# two new EO moderators: Florentia52 and velisarius



## mkellogg

Hi everybody 

I'm pleaesd to announce that Florentia52 and velisarius have joined the moderation team as moderators of English Only.

I look forward to working with them both!

Mike


----------



## Sowka

Cool!  Welcome to the team, *Florentia52* and *velisarius*!


----------



## Loob

Great news! Congratulations, Florentia and velisarius!


----------



## ewie

Ooooooh! ~ _new _people to annoy with my endless stupid RaP jobbies ~ brilliant!


----------



## Cagey

I am so very pleased that velisarius and Florentia52 have agreed to join us.


----------



## JamesM

Yay!  I'm not the best at training moderators but I'm certainly happy to answer any questions you send to me, even if the answer is "I don't know.  Ask ewie!"  

Welcome to the team!


----------



## Egmont

Congratulations to both of you!
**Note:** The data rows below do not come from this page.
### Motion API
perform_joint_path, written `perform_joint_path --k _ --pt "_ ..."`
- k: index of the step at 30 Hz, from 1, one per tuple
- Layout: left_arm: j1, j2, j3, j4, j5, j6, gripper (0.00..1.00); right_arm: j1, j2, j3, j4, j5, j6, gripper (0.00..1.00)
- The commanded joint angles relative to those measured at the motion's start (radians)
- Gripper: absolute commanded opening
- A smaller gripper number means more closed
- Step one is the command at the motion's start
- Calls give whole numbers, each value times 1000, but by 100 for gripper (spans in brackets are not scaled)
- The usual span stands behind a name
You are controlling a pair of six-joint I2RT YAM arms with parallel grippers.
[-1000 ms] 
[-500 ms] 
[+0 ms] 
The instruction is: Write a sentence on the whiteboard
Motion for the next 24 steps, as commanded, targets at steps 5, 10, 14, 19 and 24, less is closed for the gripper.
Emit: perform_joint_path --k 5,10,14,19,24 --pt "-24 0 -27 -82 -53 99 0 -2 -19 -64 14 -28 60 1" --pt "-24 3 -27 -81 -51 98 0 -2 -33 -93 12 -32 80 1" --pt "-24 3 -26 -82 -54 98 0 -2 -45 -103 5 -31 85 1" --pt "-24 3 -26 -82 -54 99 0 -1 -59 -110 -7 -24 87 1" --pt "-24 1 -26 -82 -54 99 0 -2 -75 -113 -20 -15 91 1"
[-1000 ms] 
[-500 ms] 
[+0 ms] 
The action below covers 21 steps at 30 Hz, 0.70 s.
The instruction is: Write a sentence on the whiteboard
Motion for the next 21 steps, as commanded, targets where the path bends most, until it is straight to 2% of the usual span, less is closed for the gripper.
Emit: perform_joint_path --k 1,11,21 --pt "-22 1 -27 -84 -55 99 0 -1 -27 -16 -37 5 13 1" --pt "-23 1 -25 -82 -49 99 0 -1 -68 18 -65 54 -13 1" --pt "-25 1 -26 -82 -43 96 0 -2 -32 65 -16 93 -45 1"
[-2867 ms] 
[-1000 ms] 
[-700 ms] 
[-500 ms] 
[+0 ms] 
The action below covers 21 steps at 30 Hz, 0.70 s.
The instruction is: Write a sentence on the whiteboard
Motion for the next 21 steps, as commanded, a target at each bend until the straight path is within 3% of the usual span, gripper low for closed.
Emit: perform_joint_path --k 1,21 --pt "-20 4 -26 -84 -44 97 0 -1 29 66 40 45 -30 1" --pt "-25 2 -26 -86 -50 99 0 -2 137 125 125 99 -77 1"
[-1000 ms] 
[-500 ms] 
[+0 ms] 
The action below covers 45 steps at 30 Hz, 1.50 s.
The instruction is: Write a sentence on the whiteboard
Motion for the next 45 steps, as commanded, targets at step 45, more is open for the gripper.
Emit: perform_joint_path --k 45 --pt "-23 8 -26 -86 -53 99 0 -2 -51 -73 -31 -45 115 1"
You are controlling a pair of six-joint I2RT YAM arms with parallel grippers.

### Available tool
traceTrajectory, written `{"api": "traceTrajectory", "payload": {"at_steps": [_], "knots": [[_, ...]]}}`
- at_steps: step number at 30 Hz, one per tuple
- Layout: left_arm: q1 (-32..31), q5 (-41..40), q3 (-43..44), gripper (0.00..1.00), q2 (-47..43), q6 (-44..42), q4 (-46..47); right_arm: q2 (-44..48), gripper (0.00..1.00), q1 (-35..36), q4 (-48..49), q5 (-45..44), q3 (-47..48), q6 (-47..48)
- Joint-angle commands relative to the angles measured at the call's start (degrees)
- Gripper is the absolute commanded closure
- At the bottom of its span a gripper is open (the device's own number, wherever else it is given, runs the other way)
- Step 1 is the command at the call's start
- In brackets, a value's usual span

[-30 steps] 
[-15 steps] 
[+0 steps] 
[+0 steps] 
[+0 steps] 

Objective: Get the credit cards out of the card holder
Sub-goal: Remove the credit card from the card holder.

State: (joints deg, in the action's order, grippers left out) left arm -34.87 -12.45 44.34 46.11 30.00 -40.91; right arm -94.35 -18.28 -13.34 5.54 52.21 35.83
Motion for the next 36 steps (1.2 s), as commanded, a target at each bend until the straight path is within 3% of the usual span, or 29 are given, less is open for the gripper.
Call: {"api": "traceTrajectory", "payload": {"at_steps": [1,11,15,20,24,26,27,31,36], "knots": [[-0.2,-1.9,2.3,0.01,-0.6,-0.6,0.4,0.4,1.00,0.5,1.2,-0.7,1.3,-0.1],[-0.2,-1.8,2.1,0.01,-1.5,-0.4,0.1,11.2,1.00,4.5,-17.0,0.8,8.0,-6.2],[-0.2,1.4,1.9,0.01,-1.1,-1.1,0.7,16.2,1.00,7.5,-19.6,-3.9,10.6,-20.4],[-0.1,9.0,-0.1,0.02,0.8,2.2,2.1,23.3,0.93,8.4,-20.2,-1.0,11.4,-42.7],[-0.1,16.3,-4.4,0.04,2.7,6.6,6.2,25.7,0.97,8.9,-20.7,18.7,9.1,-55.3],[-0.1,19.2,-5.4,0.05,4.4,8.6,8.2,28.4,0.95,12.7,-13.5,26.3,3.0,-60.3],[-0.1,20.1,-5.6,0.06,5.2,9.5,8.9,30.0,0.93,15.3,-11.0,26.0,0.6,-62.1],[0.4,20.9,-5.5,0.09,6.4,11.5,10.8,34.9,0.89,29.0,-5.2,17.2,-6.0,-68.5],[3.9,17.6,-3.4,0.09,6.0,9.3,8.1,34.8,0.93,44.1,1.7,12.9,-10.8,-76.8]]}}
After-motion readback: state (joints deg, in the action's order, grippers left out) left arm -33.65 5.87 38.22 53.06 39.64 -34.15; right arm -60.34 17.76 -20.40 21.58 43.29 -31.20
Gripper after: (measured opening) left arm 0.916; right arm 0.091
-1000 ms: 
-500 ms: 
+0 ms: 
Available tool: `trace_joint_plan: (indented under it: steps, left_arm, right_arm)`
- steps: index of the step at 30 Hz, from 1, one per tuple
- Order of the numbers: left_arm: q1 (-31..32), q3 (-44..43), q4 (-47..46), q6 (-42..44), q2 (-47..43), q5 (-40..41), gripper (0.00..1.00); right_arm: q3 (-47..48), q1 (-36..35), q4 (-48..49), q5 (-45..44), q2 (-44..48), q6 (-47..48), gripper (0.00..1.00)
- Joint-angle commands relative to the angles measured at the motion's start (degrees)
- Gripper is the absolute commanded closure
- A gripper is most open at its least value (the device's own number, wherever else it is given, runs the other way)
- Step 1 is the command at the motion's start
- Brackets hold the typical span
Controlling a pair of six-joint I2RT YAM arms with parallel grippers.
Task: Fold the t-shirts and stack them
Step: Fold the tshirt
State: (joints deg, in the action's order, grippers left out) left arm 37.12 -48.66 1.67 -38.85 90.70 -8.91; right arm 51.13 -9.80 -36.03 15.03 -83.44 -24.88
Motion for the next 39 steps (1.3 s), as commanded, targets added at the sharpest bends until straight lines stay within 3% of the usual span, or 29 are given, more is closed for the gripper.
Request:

Have fun trying to keep us on the straight and narrow! (See: _herding cats_.)


----------



## ewie

JamesM said:


> the answer is "I don't know.  Ask ewie!"


----------



## Wordsmyth

Congrats to you both. May your days be many and your troubles be few.

Ws


----------



## Angelo di fuoco

Congratulations!


----------



## Parla

Excellent choices!


----------



## Paulfromitaly

Welcome aboard guys


----------



## Florentia52

Thank you all for the kind welcome! I'm honored to be here and proud to serve.


----------



## SwissPete

Welcome, Florentia52 and velisarius.

Do you know what you're getting into?


----------



## Vanda

Bem-vindos ao time, gente boa!


----------



## velisarius

Thank you everybody. I love being part of such a wonderful team.


----------



## ACQM

Welcom aboard!


----------